GOAL OF THE EXERCISE
Only the pictures are to be dropped, and the rest of the data should be copied exactly.

[Opening EXERCISE INPUT section]

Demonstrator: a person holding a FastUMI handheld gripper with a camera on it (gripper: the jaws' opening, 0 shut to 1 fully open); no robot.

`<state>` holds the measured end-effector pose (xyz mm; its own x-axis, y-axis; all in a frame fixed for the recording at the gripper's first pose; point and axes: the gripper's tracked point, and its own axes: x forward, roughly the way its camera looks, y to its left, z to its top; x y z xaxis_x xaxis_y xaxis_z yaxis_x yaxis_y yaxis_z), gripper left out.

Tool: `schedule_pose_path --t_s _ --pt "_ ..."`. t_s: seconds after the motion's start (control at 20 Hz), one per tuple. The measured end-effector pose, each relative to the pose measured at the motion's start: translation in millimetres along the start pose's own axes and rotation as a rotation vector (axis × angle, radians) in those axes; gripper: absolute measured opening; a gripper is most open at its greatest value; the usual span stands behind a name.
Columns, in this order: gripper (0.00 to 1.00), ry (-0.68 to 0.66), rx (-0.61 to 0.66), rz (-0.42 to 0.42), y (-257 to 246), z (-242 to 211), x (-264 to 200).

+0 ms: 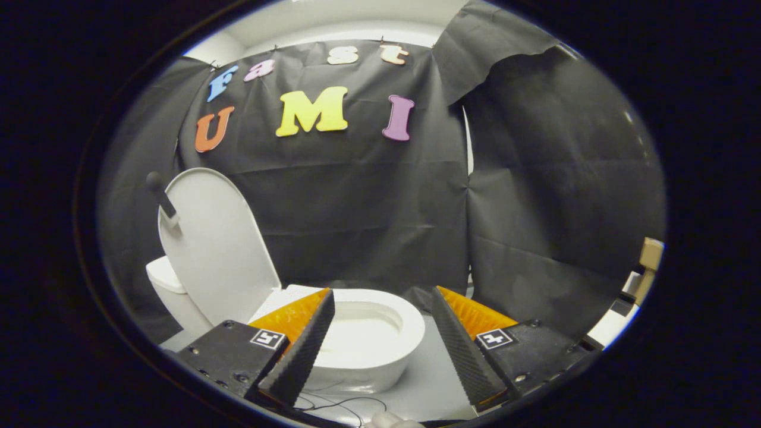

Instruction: Open the toilet lid.

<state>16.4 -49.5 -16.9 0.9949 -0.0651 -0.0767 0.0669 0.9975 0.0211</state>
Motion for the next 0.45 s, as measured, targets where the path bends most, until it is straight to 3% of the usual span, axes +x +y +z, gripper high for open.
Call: schedule_pose_path --t_s 0.45 --pt "1.0 -0.009 -0.027 0.0 2.4 -5.6 0.0"
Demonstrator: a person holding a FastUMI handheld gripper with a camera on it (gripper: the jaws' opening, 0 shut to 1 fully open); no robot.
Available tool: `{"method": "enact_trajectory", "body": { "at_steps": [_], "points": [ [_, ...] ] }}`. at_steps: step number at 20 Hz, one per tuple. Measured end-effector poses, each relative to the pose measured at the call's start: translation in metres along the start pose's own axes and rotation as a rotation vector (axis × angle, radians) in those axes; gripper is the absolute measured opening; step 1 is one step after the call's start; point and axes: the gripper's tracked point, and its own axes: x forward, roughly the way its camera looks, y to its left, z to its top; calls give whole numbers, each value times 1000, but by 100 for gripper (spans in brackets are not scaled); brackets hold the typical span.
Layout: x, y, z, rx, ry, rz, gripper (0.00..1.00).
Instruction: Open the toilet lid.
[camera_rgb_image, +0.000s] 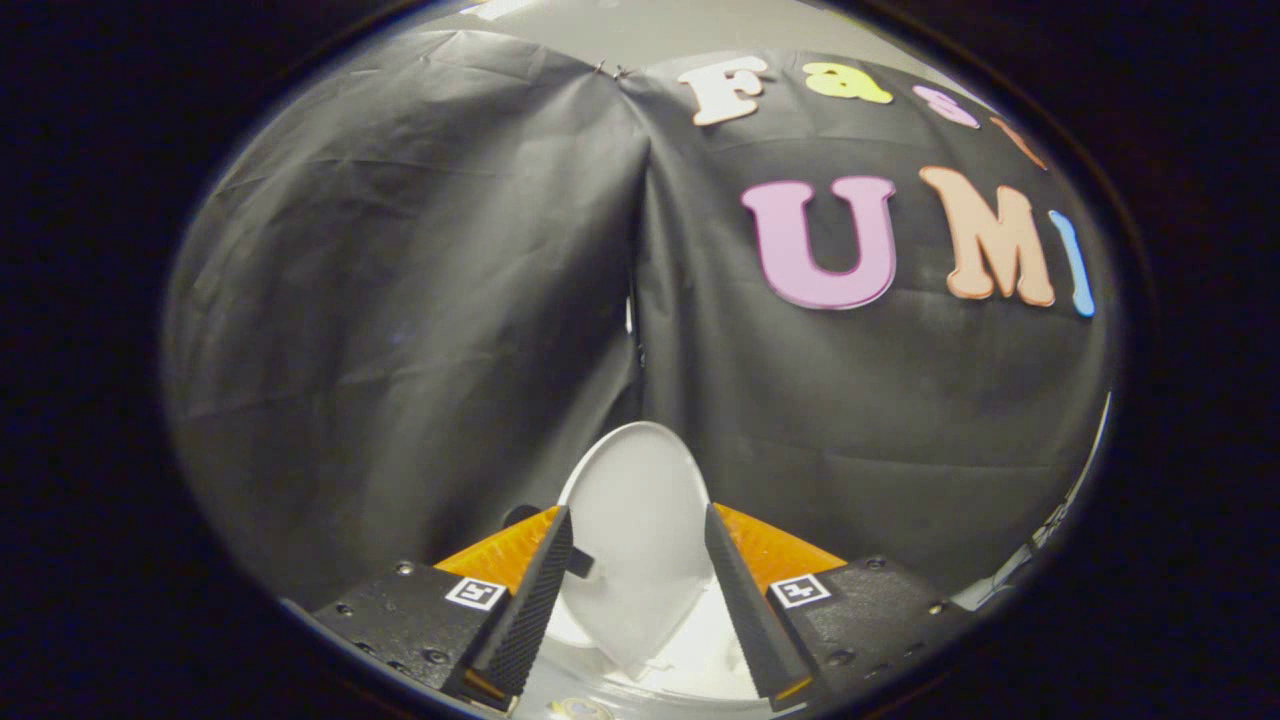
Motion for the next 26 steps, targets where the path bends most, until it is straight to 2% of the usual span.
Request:
{"method": "enact_trajectory", "body": {
  "at_steps": [8,13,20,23,26],
  "points": [
    [-114,-139,-16,-15,-98,-162,81],
    [-180,-206,-42,-86,-54,-242,81],
    [-250,-251,-87,-97,-11,-302,81],
    [-269,-259,-127,-57,66,-293,81],
    [-288,-274,-155,36,112,-298,81]
  ]
}}
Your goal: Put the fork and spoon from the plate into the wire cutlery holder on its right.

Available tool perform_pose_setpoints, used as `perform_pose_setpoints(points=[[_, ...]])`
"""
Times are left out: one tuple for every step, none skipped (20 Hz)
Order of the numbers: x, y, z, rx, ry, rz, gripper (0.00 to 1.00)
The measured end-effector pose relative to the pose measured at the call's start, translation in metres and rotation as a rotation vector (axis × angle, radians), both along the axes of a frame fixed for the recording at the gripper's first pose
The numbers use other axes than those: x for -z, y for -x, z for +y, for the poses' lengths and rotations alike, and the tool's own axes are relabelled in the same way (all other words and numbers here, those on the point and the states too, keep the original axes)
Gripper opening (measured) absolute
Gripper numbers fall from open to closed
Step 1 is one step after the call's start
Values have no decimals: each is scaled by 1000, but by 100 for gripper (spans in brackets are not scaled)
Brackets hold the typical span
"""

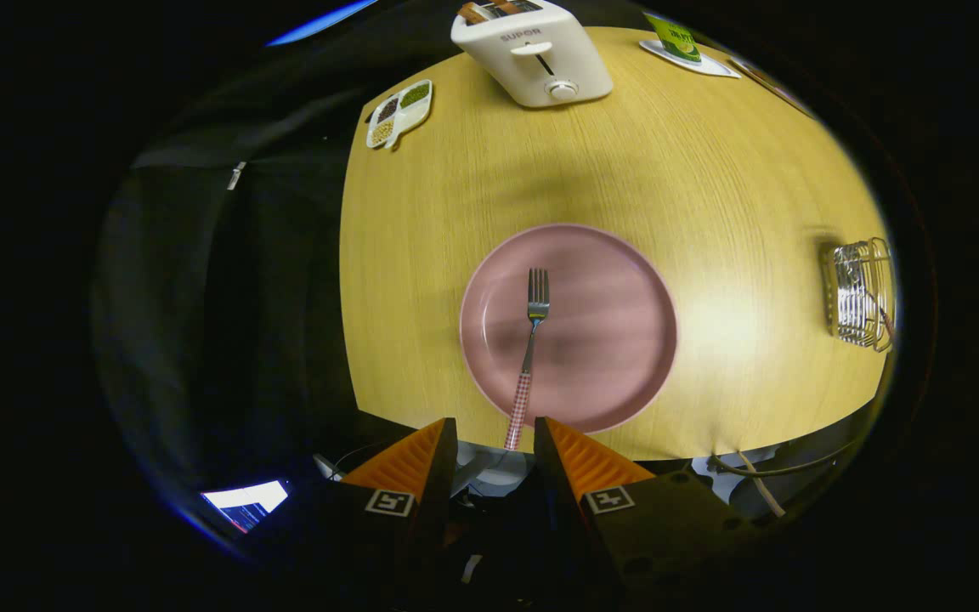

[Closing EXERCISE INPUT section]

RESPONSE TO THIS TASK
Demonstrator: a person holding a FastUMI handheld gripper with a camera on it (gripper: the jaws' opening, 0 shut to 1 fully open); no robot.

`<state>` holds the measured end-effector pose (xyz mm; its own x-axis, y-axis; all in a frame fixed for the recording at the gripper's first pose; point and axes: the gripper's tracked point, and its own axes: x forward, roughly the way its camera looks, y to its left, z to its top; x y z xaxis_x xaxis_y xaxis_z yaxis_x yaxis_y yaxis_z), gripper left out.

Tool: `schedule_pose_path --t_s _ --pt "_ ..."`. t_s: seconds after the motion's start (control at 20 Hz), one per tuple. The measured end-effector pose, each relative to the pose measured at the motion's start: translation in millimetres along the start pose's own axes and rotation as a rotation vector (axis × angle, radians) in those axes; gripper: absolute measured opening; a gripper is most open at its greatest value; the usual span stands behind a name.
Columns, in this order: gripper (0.00 to 1.00), ry (-0.68 to 0.66), rx (-0.61 to 0.66), rz (-0.42 to 0.42), y (-257 to 246), z (-242 to 211), x (-264 to 200).

+0 ms: 

Instruction: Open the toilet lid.

<state>16.4 -49.5 -16.9 0.9949 -0.0651 -0.0767 0.0669 0.9975 0.0211</state>
Motion for the next 0.45 s, as measured, targets where the path bends most, until it is straight to 3% of the usual span, axes +x +y +z, gripper high for open.
Call: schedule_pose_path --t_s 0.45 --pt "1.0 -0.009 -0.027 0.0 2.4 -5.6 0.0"
Demonstrator: a person holding a FastUMI handheld gripper with a camera on it (gripper: the jaws' opening, 0 shut to 1 fully open); no robot.
Available tool: `{"method": "enact_trajectory", "body": { "at_steps": [_], "points": [ [_, ...] ] }}`. at_steps: step number at 20 Hz, one per tuple. Measured end-effector poses, each relative to the pose measured at the call's start: translation in metres along the start pose's own axes and rotation as a rotation vector (axis × angle, radians) in those axes; gripper is the absolute measured opening; step 1 is one step after the call's start; point and axes: the gripper's tracked point, and its own axes: x forward, roughly the way its camera looks, y to its left, z to its top; calls give whole numbers, each value times 1000, but by 100 for gripper (spans in brackets are not scaled); brackets hold the typical span.
Layout: x, y, z, rx, ry, rz, gripper (0.00..1.00).
Instruction: Open the toilet lid.
[camera_rgb_image, +0.000s] 
Motion for the next 26 steps, targets where the path bends most, until it is straight to 2% of the usual span.
Request:
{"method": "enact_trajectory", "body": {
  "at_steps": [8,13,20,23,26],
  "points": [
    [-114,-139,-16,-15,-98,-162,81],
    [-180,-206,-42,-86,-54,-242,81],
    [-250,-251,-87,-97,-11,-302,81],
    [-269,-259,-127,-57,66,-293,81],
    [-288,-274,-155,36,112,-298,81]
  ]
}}
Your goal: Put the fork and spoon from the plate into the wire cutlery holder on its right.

Available tool perform_pose_setpoints, used as `perform_pose_setpoints(points=[[_, ...]])`
"""
Times are left out: one tuple for every step, none skipped (20 Hz)
Order of the numbers: x, y, z, rx, ry, rz, gripper (0.00 to 1.00)
The measured end-effector pose relative to the pose measured at the call's start, translation in metres and rotation as a rotation vector (axis × angle, radians), both along the axes of a frame fixed for the recording at the gripper's first pose
The numbers use other axes than those: x for -z, y for -x, z for +y, for the poses' lengths and rotations alike, and the tool's own axes are relabelled in the same way (all other words and numbers here, those on the point and the states too, keep the original axes)
Gripper opening (measured) absolute
Gripper numbers fall from open to closed
Step 1 is one step after the call's start
Values have no decimals: each is scaled by 1000, but by 100 for gripper (spans in brackets are not scaled)
Brackets hold the typical span
"""

Here the work on this exercise is complete.